> **Data extracted from a collection**:

►

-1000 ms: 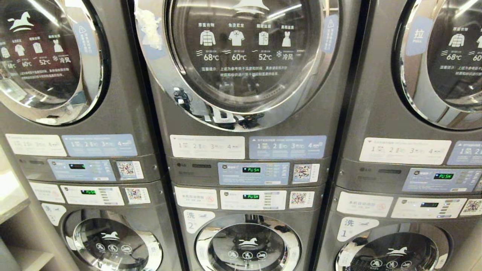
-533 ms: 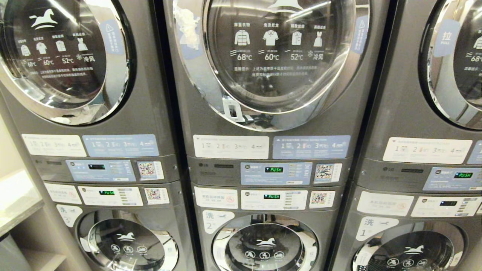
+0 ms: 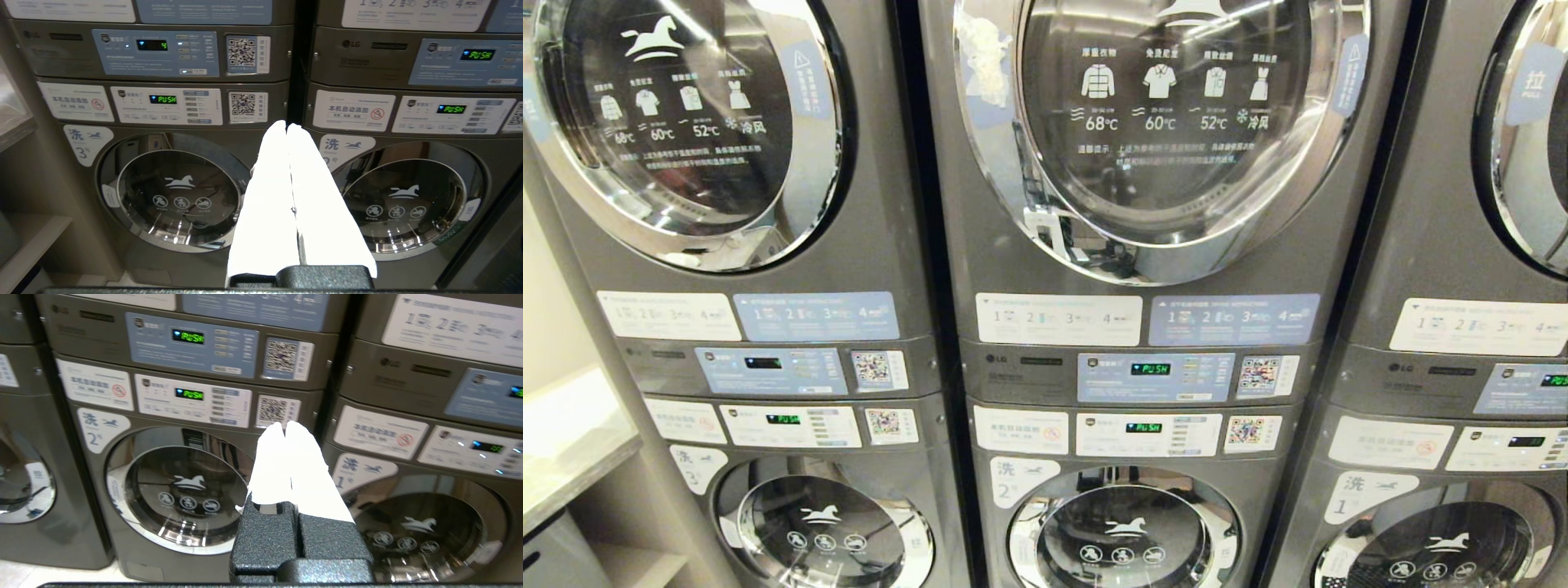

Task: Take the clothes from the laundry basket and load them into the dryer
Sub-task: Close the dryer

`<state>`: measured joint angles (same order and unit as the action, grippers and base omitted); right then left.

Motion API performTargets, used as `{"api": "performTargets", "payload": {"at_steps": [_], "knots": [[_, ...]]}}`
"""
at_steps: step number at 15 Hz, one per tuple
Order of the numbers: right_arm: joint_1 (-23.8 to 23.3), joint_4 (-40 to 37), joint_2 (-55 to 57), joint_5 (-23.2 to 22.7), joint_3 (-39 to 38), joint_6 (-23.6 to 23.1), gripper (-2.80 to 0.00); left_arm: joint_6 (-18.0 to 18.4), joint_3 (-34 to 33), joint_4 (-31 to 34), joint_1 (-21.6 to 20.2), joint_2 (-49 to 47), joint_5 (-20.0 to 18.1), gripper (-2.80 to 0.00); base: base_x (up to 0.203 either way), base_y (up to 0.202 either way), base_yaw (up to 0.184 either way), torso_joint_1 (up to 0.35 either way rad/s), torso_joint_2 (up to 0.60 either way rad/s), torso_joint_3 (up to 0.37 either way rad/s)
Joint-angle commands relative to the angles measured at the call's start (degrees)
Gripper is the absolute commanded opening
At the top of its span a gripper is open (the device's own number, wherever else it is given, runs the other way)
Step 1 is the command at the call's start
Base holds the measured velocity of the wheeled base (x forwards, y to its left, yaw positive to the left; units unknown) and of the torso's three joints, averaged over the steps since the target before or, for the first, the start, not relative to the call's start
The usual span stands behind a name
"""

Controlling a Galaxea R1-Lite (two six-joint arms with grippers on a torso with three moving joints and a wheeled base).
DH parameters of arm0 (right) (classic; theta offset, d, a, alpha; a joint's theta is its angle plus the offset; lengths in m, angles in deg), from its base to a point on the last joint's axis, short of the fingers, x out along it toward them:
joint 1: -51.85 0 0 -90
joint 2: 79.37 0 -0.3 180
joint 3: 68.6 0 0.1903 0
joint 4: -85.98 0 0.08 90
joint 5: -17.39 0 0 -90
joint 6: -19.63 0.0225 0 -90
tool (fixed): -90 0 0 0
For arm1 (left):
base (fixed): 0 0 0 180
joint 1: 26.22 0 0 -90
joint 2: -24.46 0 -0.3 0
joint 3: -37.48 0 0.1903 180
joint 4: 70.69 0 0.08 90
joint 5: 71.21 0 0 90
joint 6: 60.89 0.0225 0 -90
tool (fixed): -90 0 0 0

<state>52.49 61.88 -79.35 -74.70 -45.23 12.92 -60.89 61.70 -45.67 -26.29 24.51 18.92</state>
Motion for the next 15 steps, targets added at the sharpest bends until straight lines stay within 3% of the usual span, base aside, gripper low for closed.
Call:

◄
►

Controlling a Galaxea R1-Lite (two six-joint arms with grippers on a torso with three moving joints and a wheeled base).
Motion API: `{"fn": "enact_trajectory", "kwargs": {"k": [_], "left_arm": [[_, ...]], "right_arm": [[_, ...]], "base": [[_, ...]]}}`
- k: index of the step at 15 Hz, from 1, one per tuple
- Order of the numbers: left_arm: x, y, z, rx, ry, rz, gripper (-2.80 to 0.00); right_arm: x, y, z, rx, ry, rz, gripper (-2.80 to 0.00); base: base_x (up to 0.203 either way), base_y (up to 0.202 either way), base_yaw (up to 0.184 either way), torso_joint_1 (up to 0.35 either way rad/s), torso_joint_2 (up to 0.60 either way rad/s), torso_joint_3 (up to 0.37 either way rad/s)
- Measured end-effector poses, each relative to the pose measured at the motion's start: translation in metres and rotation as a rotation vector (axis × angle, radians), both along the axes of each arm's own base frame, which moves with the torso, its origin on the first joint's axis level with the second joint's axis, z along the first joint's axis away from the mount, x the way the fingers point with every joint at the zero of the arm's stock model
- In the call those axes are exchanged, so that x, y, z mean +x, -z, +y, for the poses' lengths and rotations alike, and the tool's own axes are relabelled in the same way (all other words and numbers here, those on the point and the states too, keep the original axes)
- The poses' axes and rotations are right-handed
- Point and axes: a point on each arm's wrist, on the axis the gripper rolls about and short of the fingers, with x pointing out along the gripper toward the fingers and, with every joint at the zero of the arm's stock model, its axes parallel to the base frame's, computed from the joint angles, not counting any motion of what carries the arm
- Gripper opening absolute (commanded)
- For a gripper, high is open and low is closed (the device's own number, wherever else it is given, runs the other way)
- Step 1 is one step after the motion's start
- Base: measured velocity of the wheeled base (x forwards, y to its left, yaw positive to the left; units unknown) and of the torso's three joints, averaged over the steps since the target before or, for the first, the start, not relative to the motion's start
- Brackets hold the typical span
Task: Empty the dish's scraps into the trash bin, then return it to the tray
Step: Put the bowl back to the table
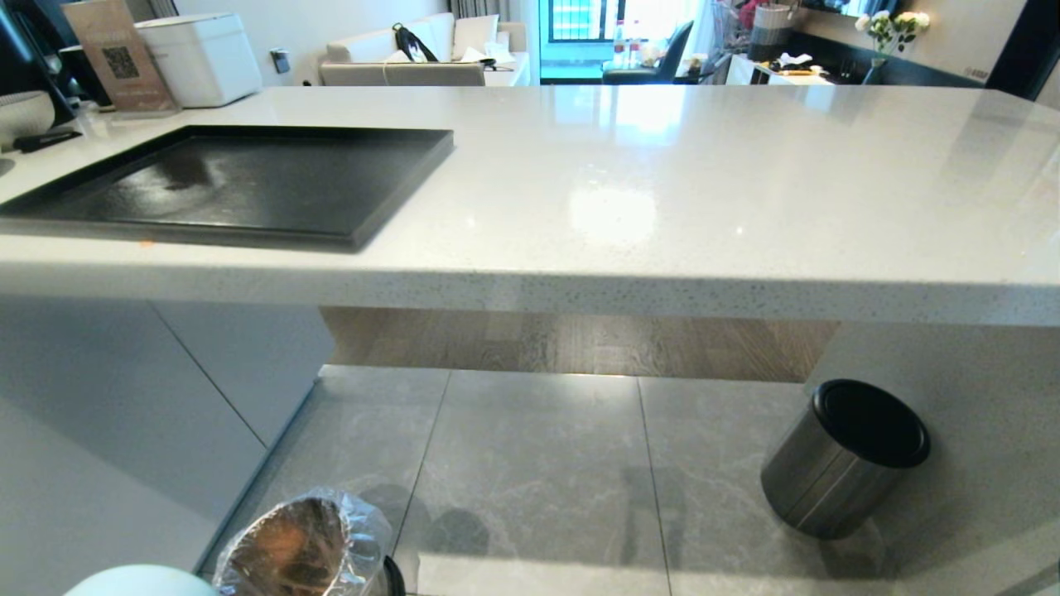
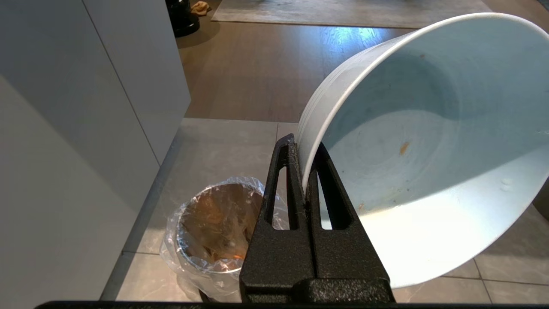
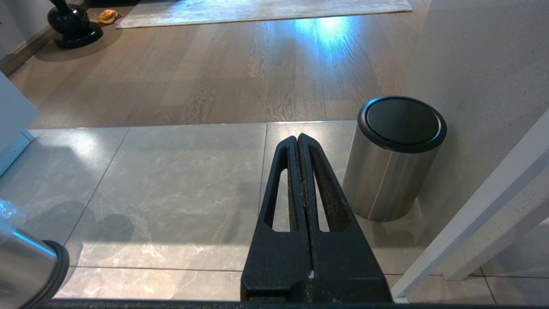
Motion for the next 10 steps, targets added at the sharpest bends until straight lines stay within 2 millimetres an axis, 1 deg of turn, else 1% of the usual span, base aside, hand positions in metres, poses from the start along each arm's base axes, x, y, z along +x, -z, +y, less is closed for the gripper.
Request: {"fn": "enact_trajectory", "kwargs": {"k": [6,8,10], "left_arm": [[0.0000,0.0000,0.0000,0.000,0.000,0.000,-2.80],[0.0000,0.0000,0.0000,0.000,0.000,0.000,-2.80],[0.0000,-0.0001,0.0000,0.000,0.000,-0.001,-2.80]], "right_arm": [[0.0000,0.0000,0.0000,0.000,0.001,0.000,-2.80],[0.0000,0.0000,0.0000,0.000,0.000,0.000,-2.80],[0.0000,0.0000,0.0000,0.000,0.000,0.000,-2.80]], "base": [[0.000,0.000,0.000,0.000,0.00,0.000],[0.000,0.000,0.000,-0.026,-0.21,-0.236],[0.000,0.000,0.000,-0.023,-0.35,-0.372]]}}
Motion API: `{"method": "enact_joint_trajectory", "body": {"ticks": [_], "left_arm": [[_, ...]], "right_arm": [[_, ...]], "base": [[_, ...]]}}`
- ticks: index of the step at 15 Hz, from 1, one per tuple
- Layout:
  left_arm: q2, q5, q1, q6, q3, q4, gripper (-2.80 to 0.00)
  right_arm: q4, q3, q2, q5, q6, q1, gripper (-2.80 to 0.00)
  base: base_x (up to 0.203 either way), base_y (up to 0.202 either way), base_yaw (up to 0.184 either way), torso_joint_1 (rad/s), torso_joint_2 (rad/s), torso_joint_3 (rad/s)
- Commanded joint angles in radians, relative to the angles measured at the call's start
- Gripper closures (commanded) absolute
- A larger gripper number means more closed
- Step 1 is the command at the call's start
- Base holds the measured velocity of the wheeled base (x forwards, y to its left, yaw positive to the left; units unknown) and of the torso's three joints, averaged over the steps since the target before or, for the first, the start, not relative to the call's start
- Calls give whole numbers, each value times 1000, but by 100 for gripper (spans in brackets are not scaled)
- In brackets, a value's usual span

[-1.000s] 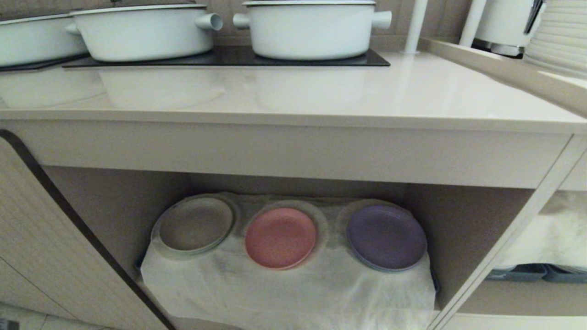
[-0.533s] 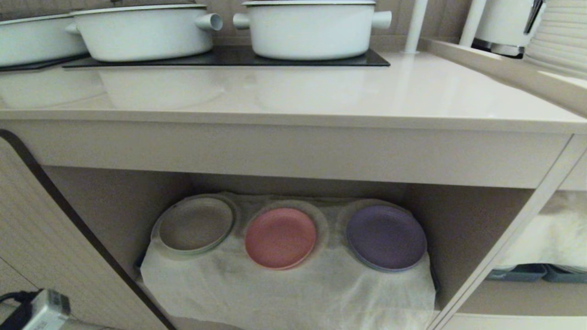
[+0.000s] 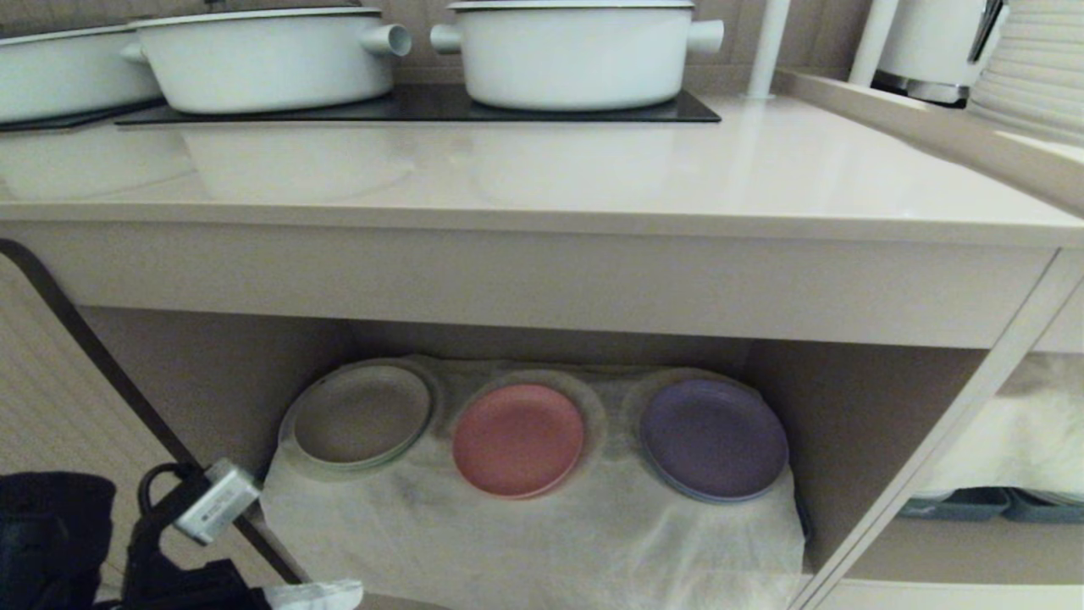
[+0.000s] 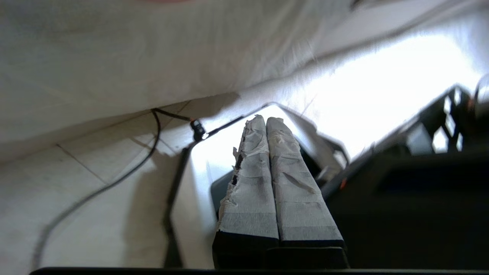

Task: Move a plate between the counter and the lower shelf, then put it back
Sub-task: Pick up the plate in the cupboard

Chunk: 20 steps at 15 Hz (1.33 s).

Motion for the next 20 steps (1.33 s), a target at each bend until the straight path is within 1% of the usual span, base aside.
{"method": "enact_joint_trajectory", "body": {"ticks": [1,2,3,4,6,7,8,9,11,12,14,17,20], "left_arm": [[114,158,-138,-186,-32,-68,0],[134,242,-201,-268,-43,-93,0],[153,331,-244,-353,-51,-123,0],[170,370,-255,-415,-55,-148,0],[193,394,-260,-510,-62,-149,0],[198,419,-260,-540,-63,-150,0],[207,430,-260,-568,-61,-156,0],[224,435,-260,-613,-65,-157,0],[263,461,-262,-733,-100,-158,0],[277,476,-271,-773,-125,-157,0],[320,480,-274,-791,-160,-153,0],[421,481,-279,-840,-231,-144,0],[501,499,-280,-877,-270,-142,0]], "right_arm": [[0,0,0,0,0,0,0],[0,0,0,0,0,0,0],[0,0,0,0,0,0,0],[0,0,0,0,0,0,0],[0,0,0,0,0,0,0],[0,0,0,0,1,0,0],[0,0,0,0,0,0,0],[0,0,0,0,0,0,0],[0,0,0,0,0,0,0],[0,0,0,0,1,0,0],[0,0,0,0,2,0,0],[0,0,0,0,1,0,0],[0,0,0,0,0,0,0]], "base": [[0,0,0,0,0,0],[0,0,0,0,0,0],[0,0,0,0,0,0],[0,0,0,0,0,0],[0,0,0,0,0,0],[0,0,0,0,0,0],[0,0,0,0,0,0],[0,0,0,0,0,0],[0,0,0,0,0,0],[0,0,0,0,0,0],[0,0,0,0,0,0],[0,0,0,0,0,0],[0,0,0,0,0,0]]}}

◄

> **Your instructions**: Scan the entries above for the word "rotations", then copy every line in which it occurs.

> **Result of the task**:
- In the call those axes are exchanged, so that x, y, z mean +x, -z, +y, for the poses' lengths and rotations alike, and the tool's own axes are relabelled in the same way (all other words and numbers here, those on the point and the states too, keep the original axes)
- The poses' axes and rotations are right-handed

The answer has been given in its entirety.